October 18, 2022: Back to the Roots: Privacy Attacks on Decision Trees

MAster assignment

Back to the Roots: Privacy Attacks on Decision Trees

TYPE : MASTER M-CS

Period : Jan 2023 - 

Student : Meerhof, J.J. (Jaap, Student M-CS)

Date Final project:

Thesis t.b.a.

Supervisor:

Description:

The application of machine learning techniques is envisioned for various different scenarios and often the training process of machine learning models is relying on sensitive training data, such as medical information. Several attacks on machine learning models have been developed in the last decade to retrieve information about the training data such as membership inference [1], model inversion / reconstruction [2] and property inference [3]. Hence, attackers that gain access to machine learning models threaten privacy of individuals whose sensitive information has been used to train these models.

While the majority of these attacks target advanced machine learning techniques such as neural networks, actual machine learning approaches envisioned for the medical domain rely on simpler techniques, e.g. decision trees and random forests. The main task of this project is to understand to what extent the attack strategies on advanced techniques proposed in academia can be adopted to simpler techniques used in real-world applications. This project is in collaboration with the Dutch Institute for Public Health and the Environment (RIVM).
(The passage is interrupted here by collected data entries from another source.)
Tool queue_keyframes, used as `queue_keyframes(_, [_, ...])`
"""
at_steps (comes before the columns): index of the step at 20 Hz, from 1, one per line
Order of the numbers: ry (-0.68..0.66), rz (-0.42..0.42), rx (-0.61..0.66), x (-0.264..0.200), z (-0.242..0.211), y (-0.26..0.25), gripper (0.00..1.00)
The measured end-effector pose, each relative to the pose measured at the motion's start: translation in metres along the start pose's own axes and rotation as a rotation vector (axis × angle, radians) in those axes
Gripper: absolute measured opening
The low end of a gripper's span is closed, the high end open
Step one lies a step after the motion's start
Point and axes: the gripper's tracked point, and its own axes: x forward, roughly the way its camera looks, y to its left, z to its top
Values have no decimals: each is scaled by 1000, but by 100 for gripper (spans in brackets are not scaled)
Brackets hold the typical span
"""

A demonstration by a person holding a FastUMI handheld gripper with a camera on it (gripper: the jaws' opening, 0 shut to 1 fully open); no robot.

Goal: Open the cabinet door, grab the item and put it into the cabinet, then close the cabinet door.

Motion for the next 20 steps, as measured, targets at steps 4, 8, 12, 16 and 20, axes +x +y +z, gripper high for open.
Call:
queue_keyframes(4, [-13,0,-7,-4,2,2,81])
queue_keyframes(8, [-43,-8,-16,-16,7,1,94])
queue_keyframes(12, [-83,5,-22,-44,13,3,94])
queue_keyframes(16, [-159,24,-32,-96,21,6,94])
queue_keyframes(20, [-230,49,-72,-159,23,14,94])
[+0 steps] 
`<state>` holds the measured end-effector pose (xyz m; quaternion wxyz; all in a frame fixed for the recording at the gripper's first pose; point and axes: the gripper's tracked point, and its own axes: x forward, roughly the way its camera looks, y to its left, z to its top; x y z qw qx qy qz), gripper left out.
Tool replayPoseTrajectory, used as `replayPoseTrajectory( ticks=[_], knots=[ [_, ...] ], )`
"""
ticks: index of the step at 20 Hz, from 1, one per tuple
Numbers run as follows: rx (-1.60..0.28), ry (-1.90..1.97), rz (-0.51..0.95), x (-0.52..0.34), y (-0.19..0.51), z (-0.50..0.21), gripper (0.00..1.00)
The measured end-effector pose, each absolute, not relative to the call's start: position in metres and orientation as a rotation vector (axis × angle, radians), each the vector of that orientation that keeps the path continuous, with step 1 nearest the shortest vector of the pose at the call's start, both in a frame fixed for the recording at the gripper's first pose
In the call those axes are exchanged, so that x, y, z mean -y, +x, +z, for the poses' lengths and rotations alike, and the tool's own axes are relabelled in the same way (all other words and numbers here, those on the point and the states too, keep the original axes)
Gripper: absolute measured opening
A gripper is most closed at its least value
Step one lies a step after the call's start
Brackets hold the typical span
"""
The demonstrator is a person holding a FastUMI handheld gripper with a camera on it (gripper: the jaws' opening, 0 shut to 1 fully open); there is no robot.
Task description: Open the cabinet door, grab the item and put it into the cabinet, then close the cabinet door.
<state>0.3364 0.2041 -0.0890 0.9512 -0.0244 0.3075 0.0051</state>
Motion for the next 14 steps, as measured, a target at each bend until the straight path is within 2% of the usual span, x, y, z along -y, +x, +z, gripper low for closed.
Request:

As a starting point, you are going to identify potential attack techniques that have been proposed in literature. After this literature review, attacks are assessed experimentally on artificial data with respect to transferability to simpler machine learning models. Here, a specific focus is put on attacks that assume a comparable setup as envisioned by RIVM for their machine learning applications. Finally, a potential attack mitigation might be evaluated and the security-utility trade off is studied for a concrete dataset.

Requirements:

References:

[1]: Reza Shokri, Marco Stronati, Congzheng Song, and Vitaly Shmatikov. 2017. Membership inference attacks against machine learning models. In IEEE Symposium on Security and Privacy (SP ‘17)

[2]: Ziqi Yang, Jiyi Zhang, Ee-Chien Chang, and Zhenkai Liang. 2019. Neural Network Inversion in Adversarial Setting via Background Knowledge Alignment. In Proceedings of the ACM SIGSAC Conference on Computer and Communications Security (CCS ’19)

[3]: Karan Ganju, Qi Wang, Wei Yang, Carl A. Gunter, and Nikita Borisov. 2018. Property Inference Attacks on Fully Connected Neural Networks Using Permutation Invariant Representations. In Proceedings of the ACM SIGSAC Conference on Computer and Communications Security (CCS ’18).